And in the end, the elders decided that everyone in their community would be better off if they supported women's equal rights.
The impact on the community, as spotlighted in this short video, was immediate and significant.
-- Women have been elected tribal elders for the first time.
-- Women are using their family resources to ensure their daughters can attend school
-- Women are gaining rights to jointly control family resources.
-- Women are opening their own businesses.

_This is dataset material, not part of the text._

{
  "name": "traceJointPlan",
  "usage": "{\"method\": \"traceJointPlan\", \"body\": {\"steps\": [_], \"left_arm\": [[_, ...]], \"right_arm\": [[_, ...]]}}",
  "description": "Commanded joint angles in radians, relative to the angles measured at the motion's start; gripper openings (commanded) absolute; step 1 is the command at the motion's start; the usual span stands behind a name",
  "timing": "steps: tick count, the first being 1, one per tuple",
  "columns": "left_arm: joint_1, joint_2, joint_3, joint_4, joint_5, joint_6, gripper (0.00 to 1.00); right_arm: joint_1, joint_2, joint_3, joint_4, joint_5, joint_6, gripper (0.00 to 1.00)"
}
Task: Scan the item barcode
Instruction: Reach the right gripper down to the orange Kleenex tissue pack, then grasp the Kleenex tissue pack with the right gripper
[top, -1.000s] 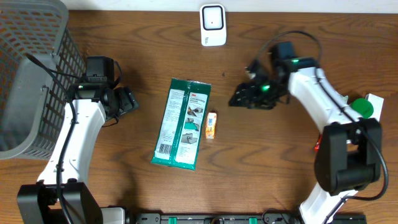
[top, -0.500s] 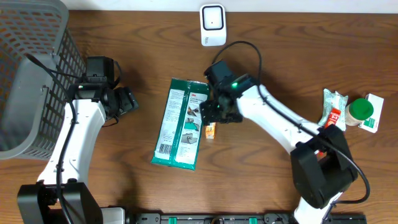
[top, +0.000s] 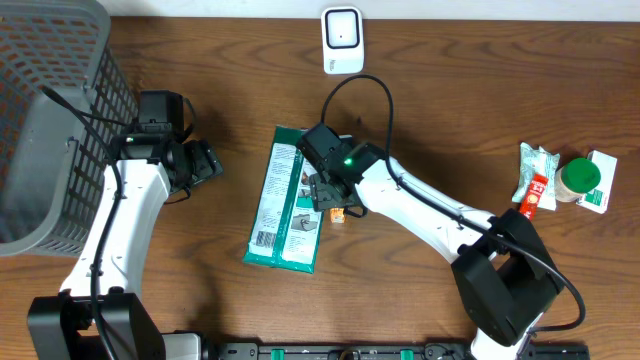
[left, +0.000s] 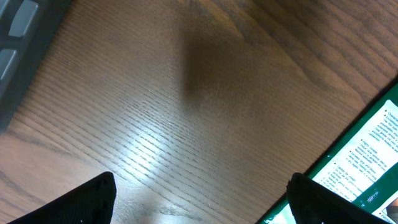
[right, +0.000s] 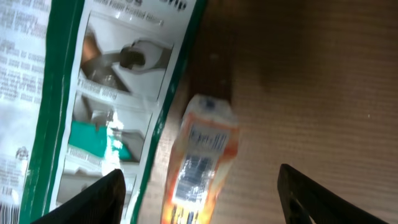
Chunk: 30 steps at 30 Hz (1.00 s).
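Observation:
A small orange box (top: 339, 212) lies on the wooden table just right of a long green package (top: 288, 200). My right gripper (top: 326, 190) hovers over the box, open. In the right wrist view the box (right: 201, 160) shows a barcode panel and lies between the two black fingers (right: 98, 198), with the green package (right: 93, 93) on the left. A white scanner (top: 342, 40) stands at the far edge. My left gripper (top: 205, 162) is open to the left of the package, over bare wood, with nothing between its fingertips (left: 84, 200).
A grey mesh basket (top: 50, 110) fills the far left corner. At the right edge lie a mint packet (top: 532, 165), a red sachet (top: 531, 195), a green-lidded jar (top: 578, 177) and a white box (top: 600, 182). The green package's edge (left: 368, 165) shows in the left wrist view.
My right gripper has moved from right of the small orange box, mid-table, to directly over it, still open. The left arm and the items have not moved.
My right gripper was shut on the red sachet at the far right beside the green-lidded jar. Then it was open with the sachet lying on the mint packet. Later the arm was over the table's middle, and now it is over the orange box.

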Motion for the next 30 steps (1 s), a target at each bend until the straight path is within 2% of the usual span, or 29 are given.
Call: {"method": "traceJointPlan", "body": {"steps": [1, 6, 12, 18, 27, 30], "left_arm": [[0.003, -0.003, 0.005, 0.0, -0.016, 0.002, 0.89], [0.003, -0.003, 0.005, 0.0, -0.016, 0.003, 0.89], [0.003, -0.003, 0.005, 0.0, -0.016, 0.002, 0.89], [0.003, -0.003, 0.005, 0.0, -0.016, 0.002, 0.89], [0.003, -0.003, 0.005, 0.0, -0.016, 0.002, 0.89], [0.003, -0.003, 0.005, 0.0, -0.016, 0.002, 0.89]], "right_arm": [[0.003, 0.003, -0.05, 0.029, 0.041, 0.062, 0.7], [-0.014, 0.003, -0.074, 0.008, 0.12, 0.061, 0.61], [-0.095, -0.043, -0.074, -0.109, 0.24, 0.052, 0.61], [-0.179, -0.113, -0.074, -0.122, 0.235, -0.086, 0.63], [-0.274, -0.116, -0.077, -0.134, 0.021, -0.098, 0.63], [-0.273, -0.116, -0.077, -0.131, -0.022, -0.11, 0.51]]}}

-- And crimes against women, such as rape and domestic abuse, are being addressed in a serious manner.
The elders are as delighted by this turn of events as the women.
"I am very happy and grateful to Landesa for letting us know about the constitution," said Maasai Elder Paul Mpuyuk. "I think this is a great thing."
And the elders believe in this so deeply, that they have become both role models and enforcers for these new attitudes. Some have very publicly provided their wives with title to family land, they all now require that men get their wives' approval before selling any family land, and they have taken a harder line on violence against women.
This model has obvious implications for work elsewhere in Africa where constitutions recognize the role of tribal elders and chiefs and promise women equal rights but the reality has fallen short. The model indicates that tribal elders and chiefs can be powerful tools for progressive change -- as effective as the American Cancer Society's sophisticated advertising campaigns, MADD's ubiquitous bumper stickers, and Dr. Spock's authoritative books.